Worst, for me, are all the water types that are horrishly pink or purple, like swampert. They look like the vomit of a unicorn.


----------



## Alxprit

*Re: Best and worst-looking Shiny Pokémon?*

My favorite is Shiny Bellossom, if only because I ALMOST HAD ONE...

I don't really see how the Shiny Charmander line can become black all of a sudden at the end. I don't like it much.


----------



## Meririn

*Re: Best and worst-looking Shiny Pokémon?*

Shiny Ralts. Orange? Really? Blah. I originally had to play a rom of Sapphire, but the screen of my computer was broken, making it seem like all the Pokemon were in inverted colours. I had a Gardevoir on that version, making it look like it had fuschia hair and blue horns. For some reason, I assumed the shiny looked like that, and it was completely love. Seeing that the shiny was really orange with blue hair was a complete letdown. 

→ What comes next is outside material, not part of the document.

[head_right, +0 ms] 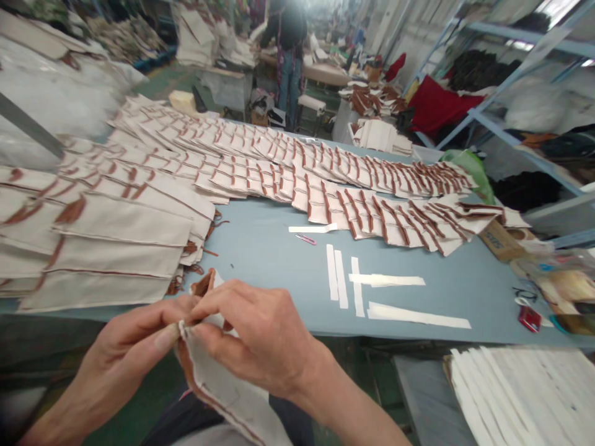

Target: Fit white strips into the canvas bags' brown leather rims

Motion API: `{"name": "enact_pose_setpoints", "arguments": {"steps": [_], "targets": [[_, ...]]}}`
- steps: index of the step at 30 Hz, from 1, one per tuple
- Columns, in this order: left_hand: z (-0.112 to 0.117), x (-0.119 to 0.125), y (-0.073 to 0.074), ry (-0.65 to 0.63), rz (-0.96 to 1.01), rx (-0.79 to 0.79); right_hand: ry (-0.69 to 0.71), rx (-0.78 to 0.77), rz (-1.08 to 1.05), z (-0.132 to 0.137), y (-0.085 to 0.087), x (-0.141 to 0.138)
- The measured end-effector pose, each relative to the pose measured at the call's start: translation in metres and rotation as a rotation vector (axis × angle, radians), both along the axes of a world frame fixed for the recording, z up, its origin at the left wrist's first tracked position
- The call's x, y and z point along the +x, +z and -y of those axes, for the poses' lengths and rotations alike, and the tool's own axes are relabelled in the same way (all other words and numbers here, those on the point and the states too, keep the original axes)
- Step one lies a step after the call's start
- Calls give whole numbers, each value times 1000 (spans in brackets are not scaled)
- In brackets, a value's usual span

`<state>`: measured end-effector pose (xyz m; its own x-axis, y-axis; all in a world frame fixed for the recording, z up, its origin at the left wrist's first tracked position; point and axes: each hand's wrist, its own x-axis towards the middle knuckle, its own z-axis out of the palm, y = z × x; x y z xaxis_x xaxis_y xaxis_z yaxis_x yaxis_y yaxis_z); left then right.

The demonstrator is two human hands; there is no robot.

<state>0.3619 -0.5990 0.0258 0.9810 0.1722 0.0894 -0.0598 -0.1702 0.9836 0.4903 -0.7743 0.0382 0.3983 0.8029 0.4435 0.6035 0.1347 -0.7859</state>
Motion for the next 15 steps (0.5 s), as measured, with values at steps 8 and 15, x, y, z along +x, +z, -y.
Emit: {"name": "enact_pose_setpoints", "arguments": {"steps": [8,15], "targets": [[3,-4,5,1,4,90,74,-116,204,-2,14,10],[2,-6,8,1,-7,109,14,-294,216,-7,17,9]]}}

Shiny Kabutops is awesome, same with Vaporeon and Espeon.


----------



## Icalasari

*Re: Best and worst-looking Shiny Pokémon?*



			
				ライチュウ;231811 said:
			
		

> I don't like Pikachu's colour alternation. It looks rather ugly, don't you think?

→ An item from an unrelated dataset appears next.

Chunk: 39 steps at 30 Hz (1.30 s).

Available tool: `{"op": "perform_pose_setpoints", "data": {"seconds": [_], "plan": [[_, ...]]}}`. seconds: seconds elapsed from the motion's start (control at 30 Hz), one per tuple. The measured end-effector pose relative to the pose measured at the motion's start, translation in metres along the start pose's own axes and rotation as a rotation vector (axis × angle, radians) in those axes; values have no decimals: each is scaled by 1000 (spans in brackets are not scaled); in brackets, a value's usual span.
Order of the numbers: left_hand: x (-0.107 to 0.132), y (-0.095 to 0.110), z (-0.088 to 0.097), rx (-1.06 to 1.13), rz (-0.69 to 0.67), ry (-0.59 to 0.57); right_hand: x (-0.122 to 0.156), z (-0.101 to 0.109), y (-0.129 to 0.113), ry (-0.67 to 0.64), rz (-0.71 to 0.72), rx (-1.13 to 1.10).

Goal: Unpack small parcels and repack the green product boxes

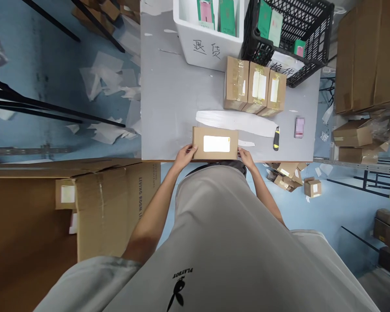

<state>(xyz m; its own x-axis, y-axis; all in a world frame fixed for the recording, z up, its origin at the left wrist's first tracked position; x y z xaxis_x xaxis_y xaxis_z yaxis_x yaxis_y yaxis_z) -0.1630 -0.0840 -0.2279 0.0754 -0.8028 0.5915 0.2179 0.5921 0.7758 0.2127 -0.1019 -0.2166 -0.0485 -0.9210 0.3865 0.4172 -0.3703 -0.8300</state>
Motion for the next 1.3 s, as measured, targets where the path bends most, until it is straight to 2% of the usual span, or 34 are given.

WHAT colour alteration? It's pretty much Pikachu in the shade

Anyways, I like Flygon and Butterfree ^^

I don't really dislike any (not even Pikachu)


----------



## Darksong

*Re: Best and worst-looking Shiny Pokémon?*

Shiny Ralts isn't orange, it's purple.

I like Shiny Gengar, Gastly and Haunter. :DDD But Shiny Entei is boring.


----------



## Sparkling Dragon

*Re: Best and worst-looking Shiny Pokémon?*

Shiny Absol gives ownage to all who oppose him, shiny or not.


----------



## Alexi

*Re: Best and worst-looking Shiny Pokémon?*

Shiny Ho-oh looks pwnage.

I like shiny aerodactyl (yeah, I butchered that spelling) except for its inner wings. I mean...blue with that shade of pink? Nah. It'd be nice if it were red or purple, but not blue. D:


----------



## Meririn

*Re: Best and worst-looking Shiny Pokémon?*



Darksong said:


> Shiny Ralts isn't orange, it's purple.


Its body is vaguely purple, but it's the orange that stands out, at least to me. It just sucks.


----------



## Alakazam

*Re: Best and worst-looking Shiny Pokémon?*

Shiny Gallade pwns all.

Shiny Luxray = Epic Failure.


----------



## Mewtwo

*Re: Best and worst-looking Shiny Pokémon?*

Best: Umbreon. Definately favorite.
Worst: Mewtwo(OMG WHAAAAAT)


----------



## Mad MOAI

*Re: Best and worst-looking Shiny Pokémon?*

Best: Butterfree~

*does not have a least favorite*


----------



## AzureKitty

*Re: Best and worst-looking Shiny Pokémon?*

Shiny Umbreon and Altaria are my favourites. I like Vaporeon and Qwilfish too; I have a soft spot for purple things.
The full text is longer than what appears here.